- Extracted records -
*** Block opens ***

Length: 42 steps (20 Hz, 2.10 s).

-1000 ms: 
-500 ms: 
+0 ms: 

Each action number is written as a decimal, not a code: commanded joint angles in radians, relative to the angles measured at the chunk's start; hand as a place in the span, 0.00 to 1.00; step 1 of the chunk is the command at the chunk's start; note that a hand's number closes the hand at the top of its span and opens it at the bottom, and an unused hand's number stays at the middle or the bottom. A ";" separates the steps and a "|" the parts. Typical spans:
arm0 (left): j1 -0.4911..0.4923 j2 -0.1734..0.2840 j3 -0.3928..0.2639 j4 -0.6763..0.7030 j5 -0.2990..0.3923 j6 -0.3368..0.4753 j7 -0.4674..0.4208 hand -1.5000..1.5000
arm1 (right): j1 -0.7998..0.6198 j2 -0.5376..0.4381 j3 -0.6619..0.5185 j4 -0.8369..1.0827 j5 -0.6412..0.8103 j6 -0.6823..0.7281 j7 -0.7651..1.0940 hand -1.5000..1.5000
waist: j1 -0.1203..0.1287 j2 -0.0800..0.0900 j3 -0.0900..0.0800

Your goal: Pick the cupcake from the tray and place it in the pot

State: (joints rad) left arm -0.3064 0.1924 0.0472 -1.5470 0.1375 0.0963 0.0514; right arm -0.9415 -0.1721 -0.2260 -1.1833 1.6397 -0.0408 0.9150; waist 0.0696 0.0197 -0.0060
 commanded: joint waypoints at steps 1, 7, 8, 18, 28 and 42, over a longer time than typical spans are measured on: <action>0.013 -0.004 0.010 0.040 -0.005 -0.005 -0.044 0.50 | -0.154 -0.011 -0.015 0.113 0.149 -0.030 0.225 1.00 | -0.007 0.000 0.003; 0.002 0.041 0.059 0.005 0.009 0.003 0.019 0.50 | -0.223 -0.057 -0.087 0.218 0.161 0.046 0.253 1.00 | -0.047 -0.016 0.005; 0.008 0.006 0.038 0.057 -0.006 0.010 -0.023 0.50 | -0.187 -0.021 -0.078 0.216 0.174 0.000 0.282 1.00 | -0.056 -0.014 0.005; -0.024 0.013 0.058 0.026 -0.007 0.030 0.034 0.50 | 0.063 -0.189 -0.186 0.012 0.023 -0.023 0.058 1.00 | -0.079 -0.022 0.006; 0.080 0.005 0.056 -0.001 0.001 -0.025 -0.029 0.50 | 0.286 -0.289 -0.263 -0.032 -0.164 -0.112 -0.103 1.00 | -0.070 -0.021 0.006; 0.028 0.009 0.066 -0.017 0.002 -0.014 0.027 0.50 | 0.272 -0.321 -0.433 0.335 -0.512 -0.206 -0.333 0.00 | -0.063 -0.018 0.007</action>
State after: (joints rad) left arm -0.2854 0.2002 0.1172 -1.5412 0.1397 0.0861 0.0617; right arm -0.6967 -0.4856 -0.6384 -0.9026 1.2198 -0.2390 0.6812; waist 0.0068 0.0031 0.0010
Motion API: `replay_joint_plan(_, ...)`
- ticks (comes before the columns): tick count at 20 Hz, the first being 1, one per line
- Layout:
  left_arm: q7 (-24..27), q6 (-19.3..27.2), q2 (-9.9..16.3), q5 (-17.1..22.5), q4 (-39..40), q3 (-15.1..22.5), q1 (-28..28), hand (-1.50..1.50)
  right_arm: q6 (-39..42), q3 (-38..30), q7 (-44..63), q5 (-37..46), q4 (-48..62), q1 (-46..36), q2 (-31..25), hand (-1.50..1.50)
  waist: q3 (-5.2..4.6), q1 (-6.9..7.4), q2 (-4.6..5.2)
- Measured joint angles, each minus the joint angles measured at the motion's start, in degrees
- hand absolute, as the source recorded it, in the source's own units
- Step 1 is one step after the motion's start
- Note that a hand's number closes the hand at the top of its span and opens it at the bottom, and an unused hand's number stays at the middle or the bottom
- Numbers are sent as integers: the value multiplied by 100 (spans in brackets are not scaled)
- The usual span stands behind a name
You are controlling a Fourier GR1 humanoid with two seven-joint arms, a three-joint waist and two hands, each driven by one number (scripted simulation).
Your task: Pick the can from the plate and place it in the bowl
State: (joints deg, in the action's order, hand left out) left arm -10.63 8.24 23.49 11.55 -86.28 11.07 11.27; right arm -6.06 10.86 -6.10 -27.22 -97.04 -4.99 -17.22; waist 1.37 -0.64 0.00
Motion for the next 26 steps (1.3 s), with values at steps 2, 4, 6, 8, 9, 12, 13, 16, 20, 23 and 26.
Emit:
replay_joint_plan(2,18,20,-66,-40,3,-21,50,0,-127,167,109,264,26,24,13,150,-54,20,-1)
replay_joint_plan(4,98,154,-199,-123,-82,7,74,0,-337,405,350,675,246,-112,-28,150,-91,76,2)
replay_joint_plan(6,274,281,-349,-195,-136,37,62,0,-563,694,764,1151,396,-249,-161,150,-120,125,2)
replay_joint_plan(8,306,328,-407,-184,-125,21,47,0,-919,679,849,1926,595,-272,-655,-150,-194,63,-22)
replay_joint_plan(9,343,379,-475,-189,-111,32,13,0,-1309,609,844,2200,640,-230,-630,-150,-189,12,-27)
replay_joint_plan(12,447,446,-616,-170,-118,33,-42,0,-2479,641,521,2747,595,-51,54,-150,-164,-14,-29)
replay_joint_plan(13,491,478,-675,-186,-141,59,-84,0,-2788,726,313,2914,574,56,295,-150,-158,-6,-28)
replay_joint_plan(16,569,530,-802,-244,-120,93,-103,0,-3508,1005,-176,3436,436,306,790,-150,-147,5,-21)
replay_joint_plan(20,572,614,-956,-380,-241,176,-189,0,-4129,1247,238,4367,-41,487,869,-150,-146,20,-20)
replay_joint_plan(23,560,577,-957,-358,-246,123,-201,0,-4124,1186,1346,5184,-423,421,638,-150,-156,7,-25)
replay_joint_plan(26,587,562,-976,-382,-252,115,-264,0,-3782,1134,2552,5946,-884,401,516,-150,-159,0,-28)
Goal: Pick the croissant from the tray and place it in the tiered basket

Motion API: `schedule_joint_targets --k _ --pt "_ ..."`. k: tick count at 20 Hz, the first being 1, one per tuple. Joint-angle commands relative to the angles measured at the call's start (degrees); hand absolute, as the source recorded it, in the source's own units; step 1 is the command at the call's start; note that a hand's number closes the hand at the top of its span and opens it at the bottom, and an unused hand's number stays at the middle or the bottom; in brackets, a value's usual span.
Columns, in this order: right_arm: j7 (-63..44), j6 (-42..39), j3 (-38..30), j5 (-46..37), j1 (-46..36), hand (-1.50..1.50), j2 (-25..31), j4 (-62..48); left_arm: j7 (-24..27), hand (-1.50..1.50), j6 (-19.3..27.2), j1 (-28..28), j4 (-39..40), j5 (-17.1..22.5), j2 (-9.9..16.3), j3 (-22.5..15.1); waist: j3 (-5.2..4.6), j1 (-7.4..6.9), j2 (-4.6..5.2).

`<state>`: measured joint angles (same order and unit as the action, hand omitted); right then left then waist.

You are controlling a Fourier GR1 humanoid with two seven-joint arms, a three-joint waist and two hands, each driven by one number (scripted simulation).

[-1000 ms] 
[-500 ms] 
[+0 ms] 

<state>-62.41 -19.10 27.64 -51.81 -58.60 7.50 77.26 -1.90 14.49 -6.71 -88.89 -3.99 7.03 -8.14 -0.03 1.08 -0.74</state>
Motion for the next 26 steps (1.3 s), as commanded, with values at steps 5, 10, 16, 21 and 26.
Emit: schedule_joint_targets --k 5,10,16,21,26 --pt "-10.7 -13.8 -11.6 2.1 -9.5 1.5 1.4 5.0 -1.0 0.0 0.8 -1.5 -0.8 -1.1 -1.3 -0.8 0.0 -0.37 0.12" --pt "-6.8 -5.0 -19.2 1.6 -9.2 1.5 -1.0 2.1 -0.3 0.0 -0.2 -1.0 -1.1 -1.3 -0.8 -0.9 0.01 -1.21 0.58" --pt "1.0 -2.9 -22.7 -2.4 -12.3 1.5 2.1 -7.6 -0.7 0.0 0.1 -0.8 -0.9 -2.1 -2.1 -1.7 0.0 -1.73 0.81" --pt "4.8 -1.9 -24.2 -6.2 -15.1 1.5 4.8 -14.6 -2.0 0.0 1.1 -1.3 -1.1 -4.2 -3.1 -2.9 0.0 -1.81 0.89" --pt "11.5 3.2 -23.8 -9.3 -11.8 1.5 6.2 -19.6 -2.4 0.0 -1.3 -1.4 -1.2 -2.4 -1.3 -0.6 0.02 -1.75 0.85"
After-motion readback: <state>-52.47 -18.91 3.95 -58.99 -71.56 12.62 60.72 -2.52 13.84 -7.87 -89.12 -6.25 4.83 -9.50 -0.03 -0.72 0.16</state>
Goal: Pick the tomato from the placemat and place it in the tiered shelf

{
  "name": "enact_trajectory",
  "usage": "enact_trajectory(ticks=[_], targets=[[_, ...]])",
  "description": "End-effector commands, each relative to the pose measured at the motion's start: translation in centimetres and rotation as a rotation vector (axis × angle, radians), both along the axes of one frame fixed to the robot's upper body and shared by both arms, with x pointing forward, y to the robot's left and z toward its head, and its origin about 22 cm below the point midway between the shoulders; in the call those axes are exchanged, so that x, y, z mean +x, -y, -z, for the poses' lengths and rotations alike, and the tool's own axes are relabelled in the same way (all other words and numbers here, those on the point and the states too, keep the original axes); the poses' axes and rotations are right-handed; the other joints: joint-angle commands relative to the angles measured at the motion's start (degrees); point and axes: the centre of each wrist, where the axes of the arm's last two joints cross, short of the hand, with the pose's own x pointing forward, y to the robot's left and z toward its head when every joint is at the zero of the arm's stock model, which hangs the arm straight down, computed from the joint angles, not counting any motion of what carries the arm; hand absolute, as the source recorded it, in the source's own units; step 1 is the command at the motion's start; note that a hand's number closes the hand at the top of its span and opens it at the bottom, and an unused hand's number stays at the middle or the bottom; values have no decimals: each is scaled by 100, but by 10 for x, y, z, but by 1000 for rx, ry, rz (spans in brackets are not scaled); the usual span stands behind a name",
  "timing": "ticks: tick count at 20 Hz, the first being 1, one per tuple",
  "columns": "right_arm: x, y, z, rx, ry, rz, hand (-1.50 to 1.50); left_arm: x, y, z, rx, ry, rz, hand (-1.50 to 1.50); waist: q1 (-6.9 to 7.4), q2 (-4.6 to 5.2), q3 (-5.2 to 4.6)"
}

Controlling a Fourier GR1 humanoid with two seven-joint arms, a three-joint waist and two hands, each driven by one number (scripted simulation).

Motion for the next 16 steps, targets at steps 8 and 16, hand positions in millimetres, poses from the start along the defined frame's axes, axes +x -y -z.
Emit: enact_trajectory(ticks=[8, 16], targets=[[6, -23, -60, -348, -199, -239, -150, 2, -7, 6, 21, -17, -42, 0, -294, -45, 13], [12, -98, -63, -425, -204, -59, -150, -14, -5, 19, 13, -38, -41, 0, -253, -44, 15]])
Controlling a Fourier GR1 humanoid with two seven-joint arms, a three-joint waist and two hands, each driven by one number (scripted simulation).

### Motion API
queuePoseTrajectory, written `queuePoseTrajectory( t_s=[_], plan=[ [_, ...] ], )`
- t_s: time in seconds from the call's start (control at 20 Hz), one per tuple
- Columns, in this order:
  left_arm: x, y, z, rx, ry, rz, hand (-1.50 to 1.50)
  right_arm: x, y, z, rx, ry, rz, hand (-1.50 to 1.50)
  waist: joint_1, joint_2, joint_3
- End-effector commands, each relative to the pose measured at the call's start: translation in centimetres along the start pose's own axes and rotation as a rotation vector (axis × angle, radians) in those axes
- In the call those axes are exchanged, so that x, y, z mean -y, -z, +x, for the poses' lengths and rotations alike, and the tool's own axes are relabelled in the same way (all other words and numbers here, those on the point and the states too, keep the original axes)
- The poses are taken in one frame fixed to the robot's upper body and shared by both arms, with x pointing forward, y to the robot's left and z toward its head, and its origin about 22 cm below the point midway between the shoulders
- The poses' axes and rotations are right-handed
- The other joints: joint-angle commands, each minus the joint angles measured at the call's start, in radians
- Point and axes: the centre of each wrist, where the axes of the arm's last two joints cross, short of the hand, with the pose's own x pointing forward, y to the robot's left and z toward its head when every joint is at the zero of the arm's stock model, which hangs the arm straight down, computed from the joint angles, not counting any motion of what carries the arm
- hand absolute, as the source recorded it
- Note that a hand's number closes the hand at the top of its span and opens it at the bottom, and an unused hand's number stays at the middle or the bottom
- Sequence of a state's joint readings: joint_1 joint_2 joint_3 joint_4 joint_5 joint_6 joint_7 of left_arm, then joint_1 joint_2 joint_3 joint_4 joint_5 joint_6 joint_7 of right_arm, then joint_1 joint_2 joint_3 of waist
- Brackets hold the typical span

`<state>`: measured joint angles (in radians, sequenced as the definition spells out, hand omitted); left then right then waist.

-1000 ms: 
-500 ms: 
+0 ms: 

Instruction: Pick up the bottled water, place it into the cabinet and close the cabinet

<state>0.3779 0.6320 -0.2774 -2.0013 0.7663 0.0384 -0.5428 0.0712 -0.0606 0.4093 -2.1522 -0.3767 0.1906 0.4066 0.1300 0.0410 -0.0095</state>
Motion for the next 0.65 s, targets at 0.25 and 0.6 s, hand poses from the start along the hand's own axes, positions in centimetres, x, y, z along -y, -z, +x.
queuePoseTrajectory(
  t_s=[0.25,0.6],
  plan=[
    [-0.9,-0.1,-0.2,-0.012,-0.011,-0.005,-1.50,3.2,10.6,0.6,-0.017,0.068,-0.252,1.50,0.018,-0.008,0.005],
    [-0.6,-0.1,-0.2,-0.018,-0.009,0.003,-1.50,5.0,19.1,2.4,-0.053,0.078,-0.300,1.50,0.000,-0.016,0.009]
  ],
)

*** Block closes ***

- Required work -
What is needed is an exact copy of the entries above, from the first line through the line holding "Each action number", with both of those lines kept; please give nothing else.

- Response to the exercise -
Length: 42 steps (20 Hz, 2.10 s).

-1000 ms: 
-500 ms: 
+0 ms: 

Each action number is written as a decimal, not a code: commanded joint angles in radians, relative to the angles measured at the chunk's start; hand as a place in the span, 0.00 to 1.00; step 1 of the chunk is the command at the chunk's start; note that a hand's number closes the hand at the top of its span and opens it at the bottom, and an unused hand's number stays at the middle or the bottom. A ";" separates the steps and a "|" the parts. Typical spans:

The answer, as written, is complete.